- In October, Niemann Foods Inc. opened The Farmhouse, a locally sourced restaurant inside its Harvest Market store in Champaign, IL, according to Supermarket News.
- The restaurant serves three meals a day and uses ingredients sourced from growers as close to the store as possible. Workers also bake bread and churn butter in-house.
- Many of the same products used in the restaurant also appear in the store, offering customers a chance to sample items before they buy.
With this ambitious new restaurant concept, Niemann Foods seems to be emulating the likes of Whole Foods, Wegmans, and Mariano’s. These retailers have had major success with what are essentially high-end cafeterias inside their stores, offering everything from sandwiches to salads and custom-order sushi to brick-oven fired pizza.
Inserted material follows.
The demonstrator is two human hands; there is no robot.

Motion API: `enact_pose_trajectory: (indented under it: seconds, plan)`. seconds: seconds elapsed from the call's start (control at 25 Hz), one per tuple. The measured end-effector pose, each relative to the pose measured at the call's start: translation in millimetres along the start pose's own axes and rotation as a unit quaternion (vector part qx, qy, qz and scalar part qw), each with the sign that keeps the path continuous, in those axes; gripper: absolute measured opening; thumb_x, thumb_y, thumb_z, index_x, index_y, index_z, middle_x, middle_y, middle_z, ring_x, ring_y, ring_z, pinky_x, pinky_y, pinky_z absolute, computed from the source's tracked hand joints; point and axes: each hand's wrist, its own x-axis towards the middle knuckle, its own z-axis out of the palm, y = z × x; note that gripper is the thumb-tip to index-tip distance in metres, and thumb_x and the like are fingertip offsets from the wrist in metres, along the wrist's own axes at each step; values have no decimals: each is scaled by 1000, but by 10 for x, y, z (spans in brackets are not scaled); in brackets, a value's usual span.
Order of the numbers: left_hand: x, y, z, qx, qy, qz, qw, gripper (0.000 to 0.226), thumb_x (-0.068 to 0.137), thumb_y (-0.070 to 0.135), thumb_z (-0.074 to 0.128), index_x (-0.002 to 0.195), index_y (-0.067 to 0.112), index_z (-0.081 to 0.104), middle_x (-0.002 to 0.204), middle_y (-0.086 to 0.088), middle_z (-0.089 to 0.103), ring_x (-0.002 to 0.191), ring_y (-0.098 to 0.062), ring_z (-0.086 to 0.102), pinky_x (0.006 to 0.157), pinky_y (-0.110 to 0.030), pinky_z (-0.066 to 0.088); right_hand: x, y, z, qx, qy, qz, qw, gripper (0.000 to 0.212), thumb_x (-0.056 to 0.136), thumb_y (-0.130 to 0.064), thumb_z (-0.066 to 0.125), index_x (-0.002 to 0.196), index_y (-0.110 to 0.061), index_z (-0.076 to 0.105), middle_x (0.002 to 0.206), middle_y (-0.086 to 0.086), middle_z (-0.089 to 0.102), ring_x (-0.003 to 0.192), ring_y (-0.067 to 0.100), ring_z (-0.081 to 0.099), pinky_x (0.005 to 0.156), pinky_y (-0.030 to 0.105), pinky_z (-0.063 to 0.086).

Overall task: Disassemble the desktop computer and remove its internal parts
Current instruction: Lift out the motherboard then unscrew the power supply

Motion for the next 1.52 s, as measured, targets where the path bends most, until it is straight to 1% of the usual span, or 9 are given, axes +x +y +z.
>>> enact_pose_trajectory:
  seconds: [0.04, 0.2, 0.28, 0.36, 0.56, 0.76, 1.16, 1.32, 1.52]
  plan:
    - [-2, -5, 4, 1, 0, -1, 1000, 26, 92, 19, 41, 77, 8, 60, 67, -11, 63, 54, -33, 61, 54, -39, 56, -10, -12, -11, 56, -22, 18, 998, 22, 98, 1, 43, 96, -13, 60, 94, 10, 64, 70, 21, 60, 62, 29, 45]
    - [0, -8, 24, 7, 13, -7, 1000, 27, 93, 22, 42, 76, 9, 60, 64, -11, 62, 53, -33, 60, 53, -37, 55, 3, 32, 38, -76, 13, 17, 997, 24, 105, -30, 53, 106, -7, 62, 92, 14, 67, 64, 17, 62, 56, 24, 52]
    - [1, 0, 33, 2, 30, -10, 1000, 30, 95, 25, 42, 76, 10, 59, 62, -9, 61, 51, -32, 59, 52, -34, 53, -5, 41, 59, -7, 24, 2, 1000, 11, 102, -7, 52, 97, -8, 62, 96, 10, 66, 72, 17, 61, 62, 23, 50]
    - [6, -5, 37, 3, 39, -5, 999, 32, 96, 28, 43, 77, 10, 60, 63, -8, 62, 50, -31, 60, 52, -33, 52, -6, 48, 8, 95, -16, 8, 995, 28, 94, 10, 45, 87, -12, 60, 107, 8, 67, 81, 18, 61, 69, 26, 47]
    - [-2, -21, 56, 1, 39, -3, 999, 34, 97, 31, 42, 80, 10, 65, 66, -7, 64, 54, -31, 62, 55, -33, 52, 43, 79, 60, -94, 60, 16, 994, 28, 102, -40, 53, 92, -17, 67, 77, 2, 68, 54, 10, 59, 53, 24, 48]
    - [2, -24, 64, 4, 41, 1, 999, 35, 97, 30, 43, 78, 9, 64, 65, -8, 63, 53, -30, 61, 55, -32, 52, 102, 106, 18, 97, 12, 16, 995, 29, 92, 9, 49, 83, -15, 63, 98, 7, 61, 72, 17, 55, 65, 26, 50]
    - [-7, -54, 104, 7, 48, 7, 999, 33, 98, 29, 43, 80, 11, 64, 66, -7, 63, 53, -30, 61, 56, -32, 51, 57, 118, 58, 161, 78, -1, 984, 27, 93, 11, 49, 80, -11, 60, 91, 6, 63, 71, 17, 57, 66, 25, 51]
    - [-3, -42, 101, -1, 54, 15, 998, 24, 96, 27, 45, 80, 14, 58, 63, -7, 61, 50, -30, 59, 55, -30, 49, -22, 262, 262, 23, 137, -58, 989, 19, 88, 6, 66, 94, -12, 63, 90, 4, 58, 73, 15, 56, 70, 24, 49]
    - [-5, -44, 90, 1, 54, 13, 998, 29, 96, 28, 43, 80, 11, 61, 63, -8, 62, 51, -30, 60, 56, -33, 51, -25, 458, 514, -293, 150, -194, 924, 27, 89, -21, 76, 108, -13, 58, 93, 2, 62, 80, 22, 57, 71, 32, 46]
What makes these supermarkets meal destinations? In a word: quality. Whole Foods uses fresh, locally sourced and unique ingredients in its salad bar. Mariano’s pizza makers hand pull dough and top each pie with fresh ingredients. Wegmans offers restaurant-quality sushi, pizza, sandwiches, salads and more.
Doing foodservice this well takes a major commitment. It requires recipe development, fastidious sourcing, top-notch worker training and organization — and, of course, lots of money. But the payoff is huge: According to the NPD Group, supermarket prepared food sales have increased 30% since 2008, and accounted for $10 billion in 2015.
The Farmhouse seems to be hitting some of these marks. The restaurant is cooking omelets with locally sourced, cage-free eggs and baking made-from-scratch biscuits. Lunch crowds can also spring for a Farmhouse Burger or a salad with grilled salmon.
But are these dishes and the overall dining experience better than what local restaurants offer? Fast food and quick service restaurants haven’t slowed down their recipe and service innovations. When it comes to deciding between a drive-thru breakfast and walking into a supermarket, the choice is simple for many consumers. The same goes for lunch and dinner; many fast-food companies are offering fast, artisan-quality meals.
Supermarkets have a huge opportunity in foodservice, but they'll need to convince customers to eat a meal at the same place where they buy their bread, milk and eggs in order to get off the ground.